Brown eye allele $B$ is dominant over blue allele $b$. Both parents are heterozygous ($Bb$). What fraction of their children are expected to have blue eyes?

1. Each parent can pass on either $B$ or $b$ with equal probability.
2. Draw a 2 by 2 Punnett square: possible combinations are $BB$, $Bb$, $Bb$, $bb$.
3. Genotype ratio: $1 : 2 : 1$. Phenotype ratio (brown : blue) $= 3 : 1$.
4. Expected fraction with blue eyes: $\dfrac{1}{4}$, or $25\%$.

Key idea: a cross between two heterozygotes gives the classic $3 : 1$ phenotypic ratio whenever one allele is fully dominant.

A human skin cell has $46$ chromosomes. After mitosis, how many chromosomes does each daughter cell have? After meiosis?

1. Mitosis: DNA is copied, then divided equally. Each daughter cell has $46$ chromosomes.
2. Meiosis: chromosomes are copied once but the cell divides twice, so each gamete has $\dfrac{46}{2} = 23$ chromosomes.

At fertilisation, a sperm ($23$) joins an egg ($23$) to give a zygote with $46$ chromosomes — the full diploid set.

In pea plants, tall ($T$) is dominant over short ($t$). Cross a heterozygous tall plant ($Tt$) with a short plant ($tt$). What are the genotype and phenotype ratios of the offspring?

1. $Tt$ parent produces gametes $T$ and $t$ (each $\tfrac{1}{2}$).
2. $tt$ parent produces only $t$ gametes.
3. Punnett square gives offspring: $Tt, Tt, tt, tt$.
4. Genotype ratio $1\,Tt : 1\,tt$. Phenotype ratio (tall : short) $= 1 : 1$.

So about half the offspring are tall, half are short.

Cystic fibrosis is caused by a recessive allele $f$. Two heterozygous carriers ($Ff$) have a child. Find the probability the child (a) has the disease and (b) is an unaffected carrier.

1. Punnett square: $FF, Ff, Ff, ff$.
2. (a) Has disease $=$ genotype $ff$: probability $\dfrac{1}{4}$, or $25\%$.
3. (b) Carrier $=$ genotype $Ff$: probability $\dfrac{2}{4} = \dfrac{1}{2}$, or $50\%$.

Key idea: two unaffected carriers can produce an affected child because each has a one-in-two chance of passing on the faulty allele.

The colour-blind allele $X^c$ is recessive. A carrier mother ($X^C X^c$) has a child with a normal-vision father ($X^C Y$). Find the probability that a son is colour-blind.
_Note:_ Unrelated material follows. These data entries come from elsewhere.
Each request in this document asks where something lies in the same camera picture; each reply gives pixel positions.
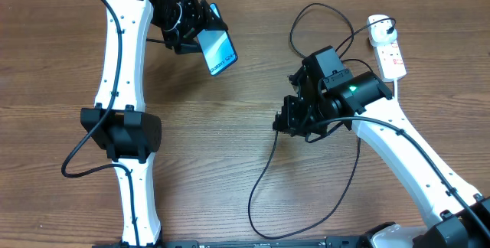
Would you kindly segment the dark blue smartphone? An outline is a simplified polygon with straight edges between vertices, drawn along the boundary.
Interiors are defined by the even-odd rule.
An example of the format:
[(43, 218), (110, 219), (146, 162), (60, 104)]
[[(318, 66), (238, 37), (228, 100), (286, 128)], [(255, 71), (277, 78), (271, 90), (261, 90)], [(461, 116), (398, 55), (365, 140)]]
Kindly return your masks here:
[(211, 76), (217, 76), (238, 61), (227, 30), (203, 29), (197, 39)]

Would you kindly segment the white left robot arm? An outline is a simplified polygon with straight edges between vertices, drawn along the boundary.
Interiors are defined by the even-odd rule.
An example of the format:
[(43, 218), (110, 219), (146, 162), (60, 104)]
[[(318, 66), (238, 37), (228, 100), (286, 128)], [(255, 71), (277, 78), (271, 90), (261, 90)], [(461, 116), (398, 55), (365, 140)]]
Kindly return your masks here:
[(205, 0), (100, 0), (106, 7), (106, 47), (94, 104), (80, 111), (86, 137), (116, 172), (122, 202), (121, 247), (161, 247), (153, 164), (162, 121), (147, 112), (143, 91), (145, 48), (151, 26), (176, 54), (199, 53), (216, 76), (238, 55), (218, 7)]

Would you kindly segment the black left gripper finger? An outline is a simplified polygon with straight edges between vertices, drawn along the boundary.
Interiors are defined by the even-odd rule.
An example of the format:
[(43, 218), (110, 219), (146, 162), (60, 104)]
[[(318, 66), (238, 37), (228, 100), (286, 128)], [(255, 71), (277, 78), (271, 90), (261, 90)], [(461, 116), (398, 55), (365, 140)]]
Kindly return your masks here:
[(206, 0), (199, 1), (197, 31), (227, 31), (227, 24), (217, 16)]
[(176, 54), (201, 53), (202, 48), (195, 38), (177, 38), (174, 44)]

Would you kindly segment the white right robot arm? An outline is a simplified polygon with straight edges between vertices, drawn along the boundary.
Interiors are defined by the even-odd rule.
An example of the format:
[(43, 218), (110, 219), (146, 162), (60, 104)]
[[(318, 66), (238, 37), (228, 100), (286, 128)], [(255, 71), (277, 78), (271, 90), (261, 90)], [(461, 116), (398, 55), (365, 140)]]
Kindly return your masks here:
[(339, 122), (379, 154), (420, 212), (423, 226), (383, 225), (367, 233), (366, 247), (489, 245), (489, 199), (438, 156), (376, 74), (303, 67), (289, 82), (297, 94), (285, 97), (276, 131), (325, 138)]

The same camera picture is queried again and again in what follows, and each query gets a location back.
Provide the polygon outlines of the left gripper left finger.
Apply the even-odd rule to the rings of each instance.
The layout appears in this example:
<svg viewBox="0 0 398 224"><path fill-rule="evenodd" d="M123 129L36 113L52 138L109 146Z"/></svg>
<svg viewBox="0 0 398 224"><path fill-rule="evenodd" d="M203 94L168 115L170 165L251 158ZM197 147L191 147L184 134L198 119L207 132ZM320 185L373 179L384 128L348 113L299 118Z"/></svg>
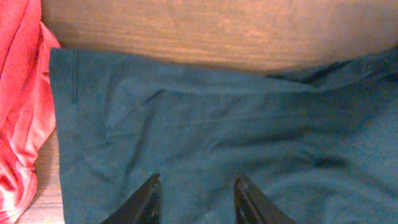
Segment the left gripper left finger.
<svg viewBox="0 0 398 224"><path fill-rule="evenodd" d="M161 224L160 175L151 175L112 215L101 224Z"/></svg>

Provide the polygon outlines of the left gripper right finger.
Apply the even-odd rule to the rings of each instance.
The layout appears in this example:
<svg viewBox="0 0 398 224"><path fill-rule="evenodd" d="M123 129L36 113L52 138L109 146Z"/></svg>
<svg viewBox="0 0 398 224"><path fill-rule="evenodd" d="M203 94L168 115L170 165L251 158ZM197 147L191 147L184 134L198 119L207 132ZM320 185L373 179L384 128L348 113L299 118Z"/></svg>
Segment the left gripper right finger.
<svg viewBox="0 0 398 224"><path fill-rule="evenodd" d="M236 224L295 224L245 175L234 181Z"/></svg>

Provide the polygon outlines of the black Nike t-shirt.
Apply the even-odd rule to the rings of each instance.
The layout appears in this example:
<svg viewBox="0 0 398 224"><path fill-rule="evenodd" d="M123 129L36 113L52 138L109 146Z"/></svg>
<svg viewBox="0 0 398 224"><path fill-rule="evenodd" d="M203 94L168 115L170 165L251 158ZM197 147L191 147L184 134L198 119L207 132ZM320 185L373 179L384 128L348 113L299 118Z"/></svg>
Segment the black Nike t-shirt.
<svg viewBox="0 0 398 224"><path fill-rule="evenodd" d="M256 77L53 49L66 223L151 175L163 223L233 223L244 174L297 223L397 222L397 50Z"/></svg>

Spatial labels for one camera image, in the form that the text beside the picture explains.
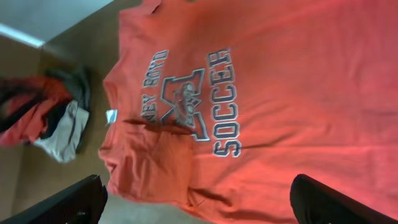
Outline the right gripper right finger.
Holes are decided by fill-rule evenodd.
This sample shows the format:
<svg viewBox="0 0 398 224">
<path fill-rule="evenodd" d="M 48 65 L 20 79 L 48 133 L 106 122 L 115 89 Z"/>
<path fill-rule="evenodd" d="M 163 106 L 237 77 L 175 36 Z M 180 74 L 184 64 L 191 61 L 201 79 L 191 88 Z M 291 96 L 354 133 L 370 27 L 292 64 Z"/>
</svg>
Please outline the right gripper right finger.
<svg viewBox="0 0 398 224">
<path fill-rule="evenodd" d="M 397 224 L 397 220 L 305 174 L 292 182 L 290 205 L 300 224 Z"/>
</svg>

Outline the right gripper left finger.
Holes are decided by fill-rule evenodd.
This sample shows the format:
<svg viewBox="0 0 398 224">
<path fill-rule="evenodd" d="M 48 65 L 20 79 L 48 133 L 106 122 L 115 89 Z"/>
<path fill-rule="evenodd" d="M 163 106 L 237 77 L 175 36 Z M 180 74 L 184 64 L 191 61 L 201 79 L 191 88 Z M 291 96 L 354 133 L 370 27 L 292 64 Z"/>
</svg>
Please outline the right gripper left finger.
<svg viewBox="0 0 398 224">
<path fill-rule="evenodd" d="M 99 175 L 89 175 L 1 224 L 66 224 L 99 222 L 108 192 Z"/>
</svg>

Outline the orange soccer t-shirt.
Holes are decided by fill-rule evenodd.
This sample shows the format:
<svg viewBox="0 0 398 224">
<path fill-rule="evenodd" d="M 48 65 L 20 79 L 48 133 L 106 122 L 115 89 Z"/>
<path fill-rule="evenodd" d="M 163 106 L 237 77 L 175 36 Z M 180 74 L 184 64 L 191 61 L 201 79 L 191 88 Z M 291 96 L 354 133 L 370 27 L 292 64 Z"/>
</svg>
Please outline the orange soccer t-shirt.
<svg viewBox="0 0 398 224">
<path fill-rule="evenodd" d="M 299 174 L 397 218 L 397 1 L 143 1 L 104 79 L 108 191 L 295 223 Z"/>
</svg>

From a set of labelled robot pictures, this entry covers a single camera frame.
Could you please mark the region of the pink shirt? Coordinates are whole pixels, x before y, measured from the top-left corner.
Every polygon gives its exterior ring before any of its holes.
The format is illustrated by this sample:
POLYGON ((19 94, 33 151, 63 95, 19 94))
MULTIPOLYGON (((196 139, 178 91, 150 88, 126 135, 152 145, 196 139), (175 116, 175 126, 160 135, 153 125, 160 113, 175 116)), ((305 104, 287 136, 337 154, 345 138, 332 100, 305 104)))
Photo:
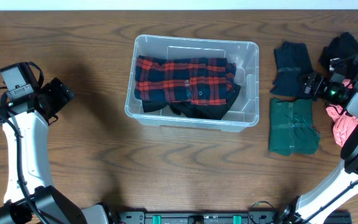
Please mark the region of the pink shirt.
POLYGON ((347 115, 343 112, 342 106, 332 103, 327 105, 326 112, 334 122, 332 128, 334 140, 336 144, 343 147, 358 125, 358 118, 347 115))

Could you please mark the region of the dark green garment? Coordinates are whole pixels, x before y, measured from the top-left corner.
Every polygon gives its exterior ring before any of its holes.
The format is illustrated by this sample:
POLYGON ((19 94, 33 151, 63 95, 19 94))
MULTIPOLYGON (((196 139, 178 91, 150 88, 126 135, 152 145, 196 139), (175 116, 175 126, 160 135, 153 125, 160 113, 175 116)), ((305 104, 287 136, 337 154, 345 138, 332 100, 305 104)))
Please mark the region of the dark green garment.
POLYGON ((282 156, 312 155, 319 148, 320 139, 313 123, 311 100, 270 100, 270 152, 282 156))

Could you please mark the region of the black shirt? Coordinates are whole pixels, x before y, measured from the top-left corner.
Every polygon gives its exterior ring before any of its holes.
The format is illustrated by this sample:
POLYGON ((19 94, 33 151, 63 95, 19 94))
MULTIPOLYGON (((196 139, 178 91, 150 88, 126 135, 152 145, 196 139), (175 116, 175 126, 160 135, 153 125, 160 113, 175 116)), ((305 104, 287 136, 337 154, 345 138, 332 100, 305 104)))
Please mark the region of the black shirt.
POLYGON ((142 101, 142 108, 144 113, 151 113, 168 106, 175 115, 185 115, 187 118, 196 119, 221 120, 224 115, 230 110, 234 102, 237 100, 240 90, 241 86, 235 84, 234 93, 230 98, 227 99, 227 103, 225 105, 202 106, 192 105, 189 102, 185 101, 179 103, 158 103, 152 101, 142 101))

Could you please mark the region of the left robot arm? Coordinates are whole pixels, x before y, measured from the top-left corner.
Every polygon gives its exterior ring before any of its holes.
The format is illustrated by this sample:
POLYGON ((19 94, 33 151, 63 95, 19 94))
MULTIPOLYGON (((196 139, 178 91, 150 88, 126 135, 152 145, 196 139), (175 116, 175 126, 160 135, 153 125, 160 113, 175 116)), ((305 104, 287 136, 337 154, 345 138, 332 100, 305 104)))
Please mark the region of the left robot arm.
POLYGON ((59 79, 6 82, 0 100, 0 123, 7 139, 9 175, 0 223, 111 223, 102 203, 79 208, 53 183, 47 150, 49 119, 74 93, 59 79))

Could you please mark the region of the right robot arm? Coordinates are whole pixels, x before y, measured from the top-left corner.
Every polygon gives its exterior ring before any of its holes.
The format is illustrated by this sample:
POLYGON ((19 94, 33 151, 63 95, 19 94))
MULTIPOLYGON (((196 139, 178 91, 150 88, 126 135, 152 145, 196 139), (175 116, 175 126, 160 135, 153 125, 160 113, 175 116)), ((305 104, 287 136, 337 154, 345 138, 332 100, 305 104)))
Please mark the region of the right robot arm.
MULTIPOLYGON (((358 84, 346 111, 358 118, 358 84)), ((341 149, 337 167, 312 191, 295 198, 275 223, 324 223, 332 212, 358 194, 358 125, 341 149)))

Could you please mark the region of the dark navy garment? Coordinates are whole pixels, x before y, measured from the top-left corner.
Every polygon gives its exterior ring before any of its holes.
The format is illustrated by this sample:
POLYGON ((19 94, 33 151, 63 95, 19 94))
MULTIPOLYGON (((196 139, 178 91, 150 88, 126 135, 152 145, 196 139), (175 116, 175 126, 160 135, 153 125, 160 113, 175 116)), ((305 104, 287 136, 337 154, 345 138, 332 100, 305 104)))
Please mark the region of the dark navy garment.
POLYGON ((314 72, 304 43, 284 42, 274 50, 277 75, 270 92, 279 96, 311 99, 301 87, 300 77, 314 72))

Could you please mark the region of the red navy plaid shirt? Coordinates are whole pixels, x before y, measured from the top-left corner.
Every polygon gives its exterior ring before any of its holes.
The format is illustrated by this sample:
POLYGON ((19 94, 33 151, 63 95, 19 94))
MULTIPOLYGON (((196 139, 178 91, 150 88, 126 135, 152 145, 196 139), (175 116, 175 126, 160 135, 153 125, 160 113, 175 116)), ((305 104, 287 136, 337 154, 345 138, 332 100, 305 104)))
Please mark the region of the red navy plaid shirt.
POLYGON ((235 92, 237 66, 226 58, 165 60, 138 56, 134 95, 142 101, 225 105, 235 92))

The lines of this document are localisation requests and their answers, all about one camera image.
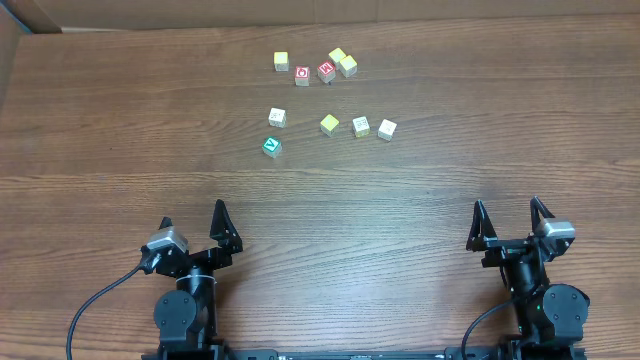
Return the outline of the white block blue letter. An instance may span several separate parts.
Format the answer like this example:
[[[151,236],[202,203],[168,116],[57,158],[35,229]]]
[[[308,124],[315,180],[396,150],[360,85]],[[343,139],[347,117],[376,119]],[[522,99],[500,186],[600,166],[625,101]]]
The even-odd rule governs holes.
[[[386,141],[391,141],[396,130],[397,124],[388,119],[383,119],[379,128],[378,136]]]

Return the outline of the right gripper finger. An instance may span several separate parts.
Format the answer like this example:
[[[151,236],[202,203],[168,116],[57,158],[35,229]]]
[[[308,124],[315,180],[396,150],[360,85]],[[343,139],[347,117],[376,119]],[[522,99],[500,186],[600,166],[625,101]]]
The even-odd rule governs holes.
[[[553,218],[553,213],[544,205],[538,196],[530,200],[531,223],[539,225],[543,219]]]
[[[481,200],[474,204],[472,224],[466,243],[467,250],[488,250],[498,241],[497,234]]]

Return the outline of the white block yellow sides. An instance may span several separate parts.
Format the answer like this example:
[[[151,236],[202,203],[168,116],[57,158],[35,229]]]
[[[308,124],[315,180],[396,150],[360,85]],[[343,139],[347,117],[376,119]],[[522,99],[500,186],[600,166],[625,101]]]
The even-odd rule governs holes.
[[[352,120],[352,128],[356,138],[367,136],[370,131],[370,125],[366,116],[360,116]]]

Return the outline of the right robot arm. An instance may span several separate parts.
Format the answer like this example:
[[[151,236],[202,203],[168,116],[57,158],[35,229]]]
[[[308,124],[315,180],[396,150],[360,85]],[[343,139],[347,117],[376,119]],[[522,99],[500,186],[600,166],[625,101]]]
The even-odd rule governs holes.
[[[538,198],[530,201],[531,231],[524,238],[501,240],[482,201],[474,213],[466,249],[482,252],[482,266],[500,270],[510,299],[476,318],[461,340],[462,359],[584,359],[574,344],[584,336],[590,298],[568,284],[553,284],[545,264],[564,255],[576,238],[570,221],[556,217]],[[489,316],[512,307],[518,333],[493,348],[469,348],[473,330]]]

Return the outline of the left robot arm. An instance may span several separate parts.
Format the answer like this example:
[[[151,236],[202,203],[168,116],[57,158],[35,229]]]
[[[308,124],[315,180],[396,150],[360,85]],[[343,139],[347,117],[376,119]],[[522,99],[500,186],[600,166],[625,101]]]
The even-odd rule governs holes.
[[[242,252],[243,245],[222,200],[215,203],[209,237],[217,242],[215,246],[192,253],[187,239],[165,217],[141,247],[140,269],[145,274],[173,278],[176,285],[156,302],[153,316],[159,329],[159,346],[156,352],[143,354],[143,360],[236,357],[218,336],[214,272],[230,266],[232,256]]]

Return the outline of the white picture block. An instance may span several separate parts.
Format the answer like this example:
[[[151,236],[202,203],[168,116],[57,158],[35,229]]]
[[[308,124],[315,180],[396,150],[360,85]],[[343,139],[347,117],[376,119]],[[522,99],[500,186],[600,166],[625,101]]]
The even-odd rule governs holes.
[[[286,126],[286,111],[280,108],[272,108],[269,112],[268,122],[270,126],[284,128]]]
1. Mother’s gametes: $X^C$ or $X^c$ (each $\tfrac{1}{2}$).
2. Father’s gametes: $X^C$ or $Y$ (each $\tfrac{1}{2}$).
3. Sons receive $Y$ from father. So son genotypes are $X^C Y$ or $X^c Y$, each with probability $\tfrac{1}{2}$.
4. Probability a son is colour-blind $= \dfrac{1}{2}$. Daughters all receive $X^C$ from the father and are unaffected, though half are carriers.

Key idea: X-linked recessive conditions are far more common in males because they only need one copy of the allele to express it.